**Exercise aim:** In your copy, include every entry exactly as written but no pictures.

[Items from a dataset]
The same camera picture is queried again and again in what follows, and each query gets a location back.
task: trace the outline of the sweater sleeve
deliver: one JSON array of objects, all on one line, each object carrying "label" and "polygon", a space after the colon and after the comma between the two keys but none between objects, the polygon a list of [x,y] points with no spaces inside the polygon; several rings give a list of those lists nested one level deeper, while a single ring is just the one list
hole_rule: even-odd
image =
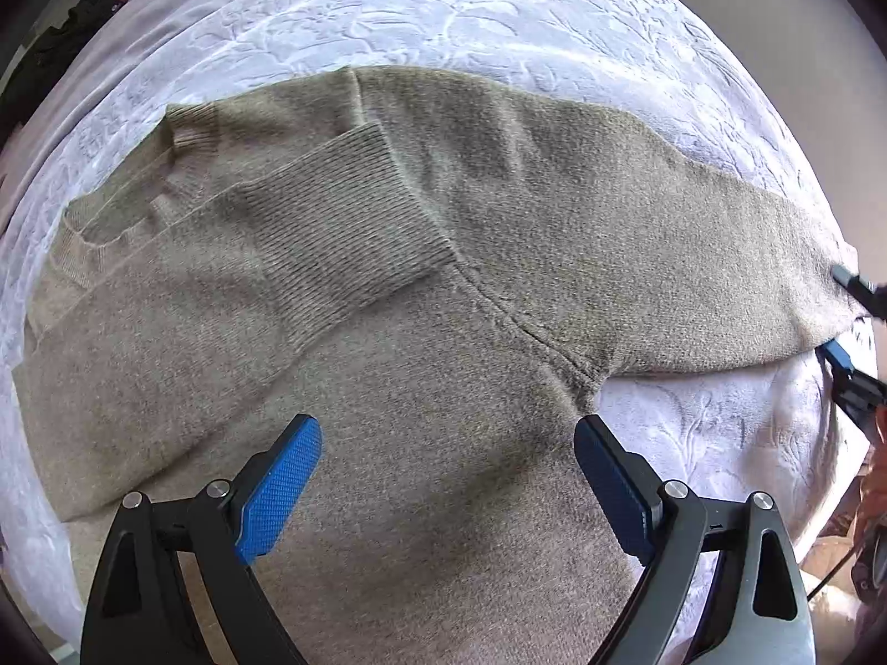
[{"label": "sweater sleeve", "polygon": [[779,360],[860,312],[829,276],[855,267],[840,233],[631,113],[461,73],[356,73],[463,273],[594,381]]},{"label": "sweater sleeve", "polygon": [[212,198],[85,295],[13,372],[59,517],[173,463],[327,330],[454,257],[376,125]]}]

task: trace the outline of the sweater
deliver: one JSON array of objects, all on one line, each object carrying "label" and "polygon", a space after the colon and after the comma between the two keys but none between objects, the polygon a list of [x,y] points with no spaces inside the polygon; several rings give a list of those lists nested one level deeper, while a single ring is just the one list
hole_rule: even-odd
[{"label": "sweater", "polygon": [[[845,330],[828,267],[853,250],[618,110],[397,67],[256,92],[189,129],[236,175],[122,247],[13,373],[81,583],[127,491],[232,477],[304,411],[325,455],[256,575],[309,662],[584,662],[633,582],[575,422],[613,374]],[[273,136],[329,112],[341,134]],[[106,242],[150,219],[121,179],[93,196],[121,193]],[[70,252],[95,251],[83,231]]]},{"label": "sweater", "polygon": [[[98,190],[70,203],[28,305],[28,352],[105,274],[194,206],[363,123],[347,70],[295,82],[211,106],[170,105]],[[331,90],[336,106],[316,108]]]}]

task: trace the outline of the blue gripper pad
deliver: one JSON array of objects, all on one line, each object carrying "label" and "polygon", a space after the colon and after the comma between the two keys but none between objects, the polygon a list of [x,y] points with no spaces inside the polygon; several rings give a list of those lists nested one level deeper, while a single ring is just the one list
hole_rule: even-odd
[{"label": "blue gripper pad", "polygon": [[656,493],[662,482],[643,457],[622,449],[600,417],[579,420],[573,448],[623,552],[648,565],[655,556],[653,532],[662,518]]},{"label": "blue gripper pad", "polygon": [[278,452],[241,510],[241,533],[234,547],[250,565],[270,553],[296,501],[320,460],[323,437],[313,417]]},{"label": "blue gripper pad", "polygon": [[853,374],[853,361],[847,351],[837,344],[837,340],[831,339],[825,345],[820,345],[819,350],[832,365],[847,370],[848,374]]}]

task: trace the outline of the white blanket
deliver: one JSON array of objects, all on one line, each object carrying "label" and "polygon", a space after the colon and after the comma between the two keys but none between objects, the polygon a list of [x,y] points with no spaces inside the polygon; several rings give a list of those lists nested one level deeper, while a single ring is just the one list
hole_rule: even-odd
[{"label": "white blanket", "polygon": [[[773,105],[677,0],[130,1],[0,159],[3,188],[29,184],[0,241],[0,522],[16,583],[72,642],[83,605],[10,376],[21,360],[25,303],[61,210],[101,184],[167,103],[227,97],[345,64],[464,70],[631,110],[690,157],[818,212],[837,232]],[[841,342],[855,364],[875,372],[870,325],[858,324]],[[707,497],[772,493],[798,557],[868,447],[828,407],[812,353],[705,377],[612,380],[600,413],[663,478],[684,479]],[[697,572],[676,647],[695,628],[712,562],[706,557]]]}]

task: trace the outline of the ribbed cuff
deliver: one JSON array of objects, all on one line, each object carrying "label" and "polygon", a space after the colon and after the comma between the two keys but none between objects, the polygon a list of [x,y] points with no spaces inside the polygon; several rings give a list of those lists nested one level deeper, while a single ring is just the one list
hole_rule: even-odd
[{"label": "ribbed cuff", "polygon": [[166,121],[172,128],[173,147],[178,153],[215,150],[218,145],[219,120],[215,103],[170,104]]},{"label": "ribbed cuff", "polygon": [[250,229],[296,352],[456,253],[398,175],[383,131],[357,127],[229,193]]},{"label": "ribbed cuff", "polygon": [[156,237],[162,228],[151,219],[142,219],[109,243],[92,244],[65,226],[52,241],[50,257],[56,268],[84,290],[91,290],[117,264]]}]

**Written response:**
The same camera picture is queried again and again in what follows, and each query gets a location back.
task: trace the outline of the sweater sleeve
deliver: one JSON array of objects, all on one line, each object carrying "label" and "polygon", a space after the colon and after the comma between the two keys but none between objects, the polygon a list of [x,y] points with no spaces inside the polygon; several rings give a list of those lists nested one level deeper, while a single ring is just the one list
hole_rule: even-odd
image =
[{"label": "sweater sleeve", "polygon": [[779,360],[860,312],[829,276],[855,267],[840,233],[631,113],[461,73],[356,73],[463,273],[594,381]]},{"label": "sweater sleeve", "polygon": [[212,198],[85,295],[13,372],[59,517],[173,463],[327,330],[454,257],[376,125]]}]

task: trace the outline of the sweater
deliver: one JSON array of objects, all on one line, each object carrying "label" and "polygon", a space after the colon and after the comma between the two keys but none between objects, the polygon a list of [x,y] points with no spaces inside the polygon; several rings give a list of those lists nested one level deeper, while a single ring is just the one list
hole_rule: even-odd
[{"label": "sweater", "polygon": [[[845,330],[828,267],[853,250],[618,110],[397,67],[256,92],[189,129],[236,175],[122,247],[13,373],[81,583],[127,491],[232,477],[304,411],[325,455],[256,575],[309,662],[584,662],[633,582],[575,422],[613,374]],[[273,136],[329,112],[341,134]],[[106,242],[150,219],[121,179],[93,196],[121,193]],[[70,252],[95,251],[83,231]]]},{"label": "sweater", "polygon": [[[98,190],[70,203],[28,305],[28,352],[105,274],[194,206],[363,123],[347,70],[295,82],[211,106],[170,105]],[[331,90],[336,106],[316,108]]]}]

task: trace the outline of the blue gripper pad
deliver: one JSON array of objects, all on one line, each object carrying "label" and "polygon", a space after the colon and after the comma between the two keys but none between objects, the polygon a list of [x,y] points with no spaces inside the polygon; several rings give a list of those lists nested one level deeper, while a single ring is just the one list
hole_rule: even-odd
[{"label": "blue gripper pad", "polygon": [[656,493],[662,482],[643,457],[622,449],[600,417],[579,420],[573,448],[623,552],[648,565],[655,556],[653,532],[662,518]]},{"label": "blue gripper pad", "polygon": [[278,452],[241,510],[241,533],[234,547],[250,565],[270,553],[296,501],[320,460],[323,437],[313,417]]},{"label": "blue gripper pad", "polygon": [[853,374],[853,361],[847,351],[837,344],[837,340],[831,339],[825,345],[820,345],[819,350],[832,365],[847,370],[848,374]]}]

task: trace the outline of the white blanket
deliver: one JSON array of objects, all on one line, each object carrying "label" and "polygon", a space after the colon and after the comma between the two keys but none between objects, the polygon a list of [x,y] points with no spaces inside the polygon; several rings give a list of those lists nested one level deeper, while a single ring is just the one list
hole_rule: even-odd
[{"label": "white blanket", "polygon": [[[773,105],[677,0],[130,1],[0,159],[3,188],[29,184],[0,241],[0,522],[16,583],[72,642],[83,605],[10,376],[21,360],[25,303],[61,210],[101,184],[167,103],[227,97],[345,64],[464,70],[631,110],[690,157],[818,212],[837,232]],[[841,342],[855,364],[875,372],[870,325],[858,324]],[[707,497],[772,493],[798,557],[868,447],[828,407],[812,353],[705,377],[612,380],[600,413],[663,478],[684,479]],[[697,572],[676,647],[695,628],[712,562],[706,557]]]}]

task: trace the outline of the ribbed cuff
deliver: one JSON array of objects, all on one line, each object carrying "label" and "polygon", a space after the colon and after the comma between the two keys but none between objects, the polygon a list of [x,y] points with no spaces inside the polygon; several rings give a list of those lists nested one level deeper, while a single ring is just the one list
hole_rule: even-odd
[{"label": "ribbed cuff", "polygon": [[166,121],[172,128],[173,147],[178,153],[215,150],[218,145],[219,120],[215,103],[170,104]]},{"label": "ribbed cuff", "polygon": [[250,229],[296,352],[456,253],[398,175],[383,131],[357,127],[229,193]]},{"label": "ribbed cuff", "polygon": [[156,237],[162,228],[151,219],[142,219],[109,243],[92,244],[65,226],[52,241],[50,257],[56,268],[84,290],[91,290],[117,264]]}]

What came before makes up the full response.